* Problem requirements *
Which of the lines below holds the string "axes"? Copy every line that does.

* Supplied information *
============================================================

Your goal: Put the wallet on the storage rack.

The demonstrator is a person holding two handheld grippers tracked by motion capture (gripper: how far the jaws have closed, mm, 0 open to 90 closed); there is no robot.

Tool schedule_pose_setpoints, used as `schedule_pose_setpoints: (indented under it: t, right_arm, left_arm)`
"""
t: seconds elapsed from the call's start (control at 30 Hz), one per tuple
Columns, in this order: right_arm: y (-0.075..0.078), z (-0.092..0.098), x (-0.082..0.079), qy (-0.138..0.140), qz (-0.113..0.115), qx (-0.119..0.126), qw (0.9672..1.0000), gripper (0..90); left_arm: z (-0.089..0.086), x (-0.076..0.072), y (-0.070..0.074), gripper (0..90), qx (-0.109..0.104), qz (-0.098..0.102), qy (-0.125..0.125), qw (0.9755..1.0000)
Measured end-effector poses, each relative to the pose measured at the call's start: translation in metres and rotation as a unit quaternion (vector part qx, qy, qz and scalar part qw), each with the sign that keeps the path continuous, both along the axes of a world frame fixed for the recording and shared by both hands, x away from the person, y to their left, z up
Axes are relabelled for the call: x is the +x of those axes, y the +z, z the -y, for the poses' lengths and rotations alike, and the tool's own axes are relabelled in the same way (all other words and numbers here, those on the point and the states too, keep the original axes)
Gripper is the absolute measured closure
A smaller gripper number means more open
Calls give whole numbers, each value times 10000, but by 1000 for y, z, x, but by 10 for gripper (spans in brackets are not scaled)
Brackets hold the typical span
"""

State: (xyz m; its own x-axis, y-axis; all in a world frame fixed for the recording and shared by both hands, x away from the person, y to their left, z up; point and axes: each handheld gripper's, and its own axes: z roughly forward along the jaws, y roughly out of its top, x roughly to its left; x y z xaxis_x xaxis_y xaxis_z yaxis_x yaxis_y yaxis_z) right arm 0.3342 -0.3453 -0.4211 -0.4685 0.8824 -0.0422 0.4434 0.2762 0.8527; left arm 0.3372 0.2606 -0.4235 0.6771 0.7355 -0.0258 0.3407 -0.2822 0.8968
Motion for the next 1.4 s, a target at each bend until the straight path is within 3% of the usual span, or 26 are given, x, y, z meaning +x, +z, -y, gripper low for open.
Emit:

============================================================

* Response for this exercise *
Measured end-effector poses, each relative to the pose measured at the call's start: translation in metres and rotation as a unit quaternion (vector part qx, qy, qz and scalar part qw), each with the sign that keeps the path continuous, both along the axes of a world frame fixed for the recording and shared by both hands, x away from the person, y to their left, z up
Axes are relabelled for the call: x is the +x of those axes, y the +z, z the -y, for the poses' lengths and rotations alike, and the tool's own axes are relabelled in the same way (all other words and numbers here, those on the point and the states too, keep the original axes)
State: (xyz m; its own x-axis, y-axis; all in a world frame fixed for the recording and shared by both hands, x away from the person, y to their left, z up; point and axes: each handheld gripper's, and its own axes: z roughly forward along the jaws, y roughly out of its top, x roughly to its left; x y z xaxis_x xaxis_y xaxis_z yaxis_x yaxis_y yaxis_z) right arm 0.3342 -0.3453 -0.4211 -0.4685 0.8824 -0.0422 0.4434 0.2762 0.8527; left arm 0.3372 0.2606 -0.4235 0.6771 0.7355 -0.0258 0.3407 -0.2822 0.8968

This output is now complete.